現実は小説よりきなり
普通の振りして漸く辿り着いた昇降口。
念の為に振り返って見たけど、彼等の姿はもうない。
「ありがと、可奈、眞由美。助かったよ」
そう言った私の手を可奈は解放してくれた。
二人は私の顔を心配そうに覗き込む。
「はぁ...最悪だぁ」
下駄箱に片手をついて痛い右足を持ち上げた。
本気で痛すぎる。
「大丈夫?足挫いたの?」
と眞由美。
「保健室に行った方が良くない?」
と可奈。
「落ちた時に挫いたんだろうなぁ。保健室は行ってる時間ないや」
腕時計で時間を確認したら、待ち合わせまでもう時間がない。
「あ、そっか。用事あるんだったね」
眞由美にそう言われ、
「うん。だからもう行かなきゃ」
と自分の靴箱からローファーを取り出した。
「どこまで行くの?ついてこうか?」
心配そうな可奈。
申し訳無いけど、ついてこられちゃ困るんだよね。
「一人で大丈夫。駅前だし」
ごめんね。
上靴からローファーに履き替えながら可奈に断りを入れる。
心配そうにしながらも二人も靴を履き替える。
約束通り校門まで行くと二人に別れを告げた。
学校の寮は校舎の裏側になるから、私とは反対側に進まなきゃならない。
最後まで心配そうに見守る二人に背を向けて歩くのは忍びなかったけど、ついてこられるのも困るからね。
歩く度に痛みの走る右足首。
ほんと、勘弁して欲しい。
駅前までなんとか頑張らなきゃと気合いを入れる。
編集者さんとの打ち合わせが終わったら、絶対に病院に行こう!と思うほどの激痛に堪えながら足を進めた。

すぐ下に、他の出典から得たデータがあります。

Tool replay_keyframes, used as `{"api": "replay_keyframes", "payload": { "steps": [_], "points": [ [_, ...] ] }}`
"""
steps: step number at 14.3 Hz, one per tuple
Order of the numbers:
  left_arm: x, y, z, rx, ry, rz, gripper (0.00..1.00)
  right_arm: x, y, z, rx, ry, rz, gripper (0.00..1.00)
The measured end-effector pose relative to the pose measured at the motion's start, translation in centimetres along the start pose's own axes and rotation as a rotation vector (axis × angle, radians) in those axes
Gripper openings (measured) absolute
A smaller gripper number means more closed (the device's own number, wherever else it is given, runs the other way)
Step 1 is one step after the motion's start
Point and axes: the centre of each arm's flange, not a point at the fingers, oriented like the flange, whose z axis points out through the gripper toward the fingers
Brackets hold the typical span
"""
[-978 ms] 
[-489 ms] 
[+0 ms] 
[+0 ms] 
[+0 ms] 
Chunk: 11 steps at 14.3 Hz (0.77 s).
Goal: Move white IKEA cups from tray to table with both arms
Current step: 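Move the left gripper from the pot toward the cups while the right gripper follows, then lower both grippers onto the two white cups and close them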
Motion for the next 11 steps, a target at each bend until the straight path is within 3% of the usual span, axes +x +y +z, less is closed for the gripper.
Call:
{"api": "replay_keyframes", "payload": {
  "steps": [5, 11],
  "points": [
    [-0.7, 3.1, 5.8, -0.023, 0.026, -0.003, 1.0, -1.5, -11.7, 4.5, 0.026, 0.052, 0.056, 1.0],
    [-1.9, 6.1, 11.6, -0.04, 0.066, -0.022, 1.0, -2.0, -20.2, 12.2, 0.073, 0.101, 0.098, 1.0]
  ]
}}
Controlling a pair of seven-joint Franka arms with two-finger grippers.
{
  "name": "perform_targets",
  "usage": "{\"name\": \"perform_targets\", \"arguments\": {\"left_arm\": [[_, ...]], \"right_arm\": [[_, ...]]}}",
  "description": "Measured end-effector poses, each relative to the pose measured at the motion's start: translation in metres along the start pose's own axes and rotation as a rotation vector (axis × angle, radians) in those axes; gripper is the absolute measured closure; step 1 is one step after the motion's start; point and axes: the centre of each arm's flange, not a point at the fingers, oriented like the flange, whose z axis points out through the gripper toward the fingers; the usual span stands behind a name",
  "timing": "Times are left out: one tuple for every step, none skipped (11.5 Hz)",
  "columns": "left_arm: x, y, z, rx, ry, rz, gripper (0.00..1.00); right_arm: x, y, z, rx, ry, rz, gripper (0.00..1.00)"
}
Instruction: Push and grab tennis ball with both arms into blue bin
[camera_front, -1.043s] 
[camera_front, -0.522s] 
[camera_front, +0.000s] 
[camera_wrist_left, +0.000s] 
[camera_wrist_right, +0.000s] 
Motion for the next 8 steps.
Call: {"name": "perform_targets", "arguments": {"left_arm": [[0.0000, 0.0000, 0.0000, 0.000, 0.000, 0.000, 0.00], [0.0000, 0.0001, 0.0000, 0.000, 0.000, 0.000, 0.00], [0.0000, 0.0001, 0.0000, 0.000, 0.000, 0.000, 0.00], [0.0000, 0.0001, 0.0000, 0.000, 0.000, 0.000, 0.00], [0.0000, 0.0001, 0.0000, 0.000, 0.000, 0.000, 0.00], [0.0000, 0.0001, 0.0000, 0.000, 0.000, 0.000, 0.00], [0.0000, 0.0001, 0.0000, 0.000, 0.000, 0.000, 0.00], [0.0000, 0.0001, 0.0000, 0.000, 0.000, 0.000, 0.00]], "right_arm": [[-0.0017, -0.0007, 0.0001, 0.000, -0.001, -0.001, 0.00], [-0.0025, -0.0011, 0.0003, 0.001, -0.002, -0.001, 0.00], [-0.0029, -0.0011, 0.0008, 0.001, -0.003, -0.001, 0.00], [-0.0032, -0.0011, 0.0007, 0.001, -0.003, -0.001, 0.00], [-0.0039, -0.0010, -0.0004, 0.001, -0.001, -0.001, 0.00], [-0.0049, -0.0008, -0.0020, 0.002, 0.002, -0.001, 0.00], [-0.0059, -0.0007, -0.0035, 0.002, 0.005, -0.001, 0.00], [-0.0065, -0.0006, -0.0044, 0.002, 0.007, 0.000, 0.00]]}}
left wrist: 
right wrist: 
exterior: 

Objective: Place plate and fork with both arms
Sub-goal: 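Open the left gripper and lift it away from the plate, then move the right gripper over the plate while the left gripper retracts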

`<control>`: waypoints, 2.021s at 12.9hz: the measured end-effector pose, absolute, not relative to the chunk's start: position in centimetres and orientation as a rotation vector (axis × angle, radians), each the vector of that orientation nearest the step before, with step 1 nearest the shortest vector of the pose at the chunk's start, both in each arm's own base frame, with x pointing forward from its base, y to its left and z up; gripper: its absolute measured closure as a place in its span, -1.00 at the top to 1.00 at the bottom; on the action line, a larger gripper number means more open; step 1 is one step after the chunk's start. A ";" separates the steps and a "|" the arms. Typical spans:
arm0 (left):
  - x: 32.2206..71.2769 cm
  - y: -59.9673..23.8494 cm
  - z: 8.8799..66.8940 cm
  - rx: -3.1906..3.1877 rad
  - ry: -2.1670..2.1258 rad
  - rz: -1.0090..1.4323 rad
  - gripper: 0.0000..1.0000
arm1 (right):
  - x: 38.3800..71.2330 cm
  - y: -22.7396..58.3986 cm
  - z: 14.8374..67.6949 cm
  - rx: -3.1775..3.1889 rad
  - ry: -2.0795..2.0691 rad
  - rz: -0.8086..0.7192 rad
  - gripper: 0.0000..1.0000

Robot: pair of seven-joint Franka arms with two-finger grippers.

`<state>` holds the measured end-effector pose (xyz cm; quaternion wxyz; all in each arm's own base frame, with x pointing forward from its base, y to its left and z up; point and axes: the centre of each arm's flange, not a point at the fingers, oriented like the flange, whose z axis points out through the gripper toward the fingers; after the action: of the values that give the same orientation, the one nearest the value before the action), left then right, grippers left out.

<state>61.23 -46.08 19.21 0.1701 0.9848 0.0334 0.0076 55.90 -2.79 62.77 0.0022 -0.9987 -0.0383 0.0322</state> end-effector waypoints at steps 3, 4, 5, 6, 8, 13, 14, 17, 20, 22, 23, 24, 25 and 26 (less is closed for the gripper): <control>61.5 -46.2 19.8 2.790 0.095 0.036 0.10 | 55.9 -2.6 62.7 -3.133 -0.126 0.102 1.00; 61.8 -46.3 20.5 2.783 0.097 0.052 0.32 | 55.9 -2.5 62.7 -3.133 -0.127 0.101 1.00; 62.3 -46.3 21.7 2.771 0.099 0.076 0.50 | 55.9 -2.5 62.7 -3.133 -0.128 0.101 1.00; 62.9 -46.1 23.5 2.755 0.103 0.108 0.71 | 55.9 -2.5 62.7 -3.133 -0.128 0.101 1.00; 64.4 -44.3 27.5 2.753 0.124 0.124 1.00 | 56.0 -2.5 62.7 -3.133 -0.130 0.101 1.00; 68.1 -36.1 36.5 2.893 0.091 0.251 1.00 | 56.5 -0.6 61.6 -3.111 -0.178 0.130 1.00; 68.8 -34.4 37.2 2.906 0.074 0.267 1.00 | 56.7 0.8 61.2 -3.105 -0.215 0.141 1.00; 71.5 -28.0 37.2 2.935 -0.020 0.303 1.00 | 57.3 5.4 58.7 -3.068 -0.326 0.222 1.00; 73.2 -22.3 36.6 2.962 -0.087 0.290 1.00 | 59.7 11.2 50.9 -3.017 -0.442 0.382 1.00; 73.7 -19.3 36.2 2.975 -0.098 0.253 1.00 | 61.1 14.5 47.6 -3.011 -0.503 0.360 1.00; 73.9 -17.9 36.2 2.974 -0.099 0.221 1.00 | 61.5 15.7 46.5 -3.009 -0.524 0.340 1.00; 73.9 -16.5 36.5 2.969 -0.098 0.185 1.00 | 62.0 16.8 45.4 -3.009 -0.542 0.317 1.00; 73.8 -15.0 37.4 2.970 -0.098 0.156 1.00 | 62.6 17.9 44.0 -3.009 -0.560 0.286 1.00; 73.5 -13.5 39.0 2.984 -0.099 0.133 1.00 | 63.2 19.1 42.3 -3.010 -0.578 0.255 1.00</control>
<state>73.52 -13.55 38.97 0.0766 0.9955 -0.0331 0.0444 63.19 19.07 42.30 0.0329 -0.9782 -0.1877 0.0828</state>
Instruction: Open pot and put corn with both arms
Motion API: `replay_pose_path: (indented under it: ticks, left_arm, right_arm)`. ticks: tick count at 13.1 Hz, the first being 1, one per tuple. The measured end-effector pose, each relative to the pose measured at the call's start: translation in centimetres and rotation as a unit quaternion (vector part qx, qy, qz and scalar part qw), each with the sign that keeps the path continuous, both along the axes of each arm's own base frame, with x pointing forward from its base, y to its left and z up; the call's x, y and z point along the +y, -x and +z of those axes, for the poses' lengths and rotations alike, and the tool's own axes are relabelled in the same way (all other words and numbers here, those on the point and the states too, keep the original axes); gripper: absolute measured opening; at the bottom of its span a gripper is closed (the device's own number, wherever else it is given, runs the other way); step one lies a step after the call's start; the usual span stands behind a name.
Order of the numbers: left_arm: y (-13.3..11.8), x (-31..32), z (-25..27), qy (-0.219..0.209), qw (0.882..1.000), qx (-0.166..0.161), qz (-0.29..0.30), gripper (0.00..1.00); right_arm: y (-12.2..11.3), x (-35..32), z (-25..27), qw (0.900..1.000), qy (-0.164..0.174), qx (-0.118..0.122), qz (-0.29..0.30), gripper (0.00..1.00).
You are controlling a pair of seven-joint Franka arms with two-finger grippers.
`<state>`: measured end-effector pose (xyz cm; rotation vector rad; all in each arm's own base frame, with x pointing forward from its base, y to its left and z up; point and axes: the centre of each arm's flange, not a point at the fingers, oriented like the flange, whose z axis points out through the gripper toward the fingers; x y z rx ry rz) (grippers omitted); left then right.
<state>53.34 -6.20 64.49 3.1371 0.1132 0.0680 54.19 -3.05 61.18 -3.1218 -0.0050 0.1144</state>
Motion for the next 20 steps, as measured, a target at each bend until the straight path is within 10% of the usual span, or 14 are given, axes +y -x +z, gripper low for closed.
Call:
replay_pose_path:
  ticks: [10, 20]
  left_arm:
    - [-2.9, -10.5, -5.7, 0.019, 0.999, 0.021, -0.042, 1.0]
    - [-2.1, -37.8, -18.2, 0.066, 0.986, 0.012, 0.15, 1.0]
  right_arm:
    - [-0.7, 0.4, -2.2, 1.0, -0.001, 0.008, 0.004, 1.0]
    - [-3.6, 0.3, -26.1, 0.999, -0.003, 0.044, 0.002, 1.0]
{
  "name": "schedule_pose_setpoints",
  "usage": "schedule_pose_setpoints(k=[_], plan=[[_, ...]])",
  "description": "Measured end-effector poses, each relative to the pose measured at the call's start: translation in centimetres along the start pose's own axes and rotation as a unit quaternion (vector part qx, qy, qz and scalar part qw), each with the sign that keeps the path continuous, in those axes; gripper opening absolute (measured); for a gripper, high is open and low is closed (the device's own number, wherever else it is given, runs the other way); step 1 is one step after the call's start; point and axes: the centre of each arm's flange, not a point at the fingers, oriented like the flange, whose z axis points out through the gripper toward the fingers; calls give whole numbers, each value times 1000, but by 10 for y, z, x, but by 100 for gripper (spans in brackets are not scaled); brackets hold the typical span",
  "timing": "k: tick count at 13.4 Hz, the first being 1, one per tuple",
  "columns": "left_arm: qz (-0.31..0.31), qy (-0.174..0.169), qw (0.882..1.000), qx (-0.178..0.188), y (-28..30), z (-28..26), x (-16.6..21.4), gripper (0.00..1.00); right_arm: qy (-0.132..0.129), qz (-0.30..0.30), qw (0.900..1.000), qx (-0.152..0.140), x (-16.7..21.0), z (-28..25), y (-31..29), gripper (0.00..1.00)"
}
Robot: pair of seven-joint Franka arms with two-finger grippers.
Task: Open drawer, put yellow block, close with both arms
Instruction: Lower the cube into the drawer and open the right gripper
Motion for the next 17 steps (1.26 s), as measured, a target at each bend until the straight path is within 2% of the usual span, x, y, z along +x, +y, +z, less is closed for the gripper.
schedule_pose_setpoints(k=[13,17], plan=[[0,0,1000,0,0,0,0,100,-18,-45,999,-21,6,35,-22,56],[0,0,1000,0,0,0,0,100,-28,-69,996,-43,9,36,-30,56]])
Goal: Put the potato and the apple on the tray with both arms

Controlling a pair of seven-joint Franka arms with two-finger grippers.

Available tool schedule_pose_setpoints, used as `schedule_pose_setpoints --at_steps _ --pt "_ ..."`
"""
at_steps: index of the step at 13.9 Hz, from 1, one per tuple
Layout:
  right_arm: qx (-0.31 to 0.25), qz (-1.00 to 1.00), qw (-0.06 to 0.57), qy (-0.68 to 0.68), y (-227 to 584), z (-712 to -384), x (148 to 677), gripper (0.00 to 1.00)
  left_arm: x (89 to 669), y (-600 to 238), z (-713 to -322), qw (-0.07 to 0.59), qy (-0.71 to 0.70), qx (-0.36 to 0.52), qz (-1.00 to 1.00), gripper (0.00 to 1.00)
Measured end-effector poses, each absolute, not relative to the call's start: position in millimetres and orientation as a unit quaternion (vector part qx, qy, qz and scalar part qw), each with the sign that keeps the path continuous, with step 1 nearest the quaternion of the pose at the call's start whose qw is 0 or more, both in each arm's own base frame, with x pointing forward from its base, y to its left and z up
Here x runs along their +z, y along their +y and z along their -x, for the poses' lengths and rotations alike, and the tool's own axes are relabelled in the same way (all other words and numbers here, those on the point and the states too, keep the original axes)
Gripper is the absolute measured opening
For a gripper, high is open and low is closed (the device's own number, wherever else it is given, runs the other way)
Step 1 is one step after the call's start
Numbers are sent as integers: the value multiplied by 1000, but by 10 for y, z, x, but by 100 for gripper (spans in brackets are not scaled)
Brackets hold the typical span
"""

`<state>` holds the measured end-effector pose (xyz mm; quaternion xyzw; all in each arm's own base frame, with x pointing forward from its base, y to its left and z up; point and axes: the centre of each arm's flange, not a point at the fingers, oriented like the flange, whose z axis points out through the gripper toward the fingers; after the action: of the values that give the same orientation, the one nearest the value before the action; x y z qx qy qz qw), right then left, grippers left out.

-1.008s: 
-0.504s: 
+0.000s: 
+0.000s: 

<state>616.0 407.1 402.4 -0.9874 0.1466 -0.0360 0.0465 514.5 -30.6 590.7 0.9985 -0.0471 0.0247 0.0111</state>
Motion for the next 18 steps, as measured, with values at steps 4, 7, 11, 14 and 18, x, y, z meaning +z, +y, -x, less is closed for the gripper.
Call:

帰宅中の生徒達に、びっこを引きながらも急いで歩く私は滑稽に写ってるだろうけど、今はそんなの気にしちゃいらんない。
待ち合わせに遅刻とか絶対にしたくない。
気合いだけで今を乗りきろうと頑張ってた私は、この夜に足首がパンパンに腫れ上がって大変な事になってしまうのを予想出来ないでいた。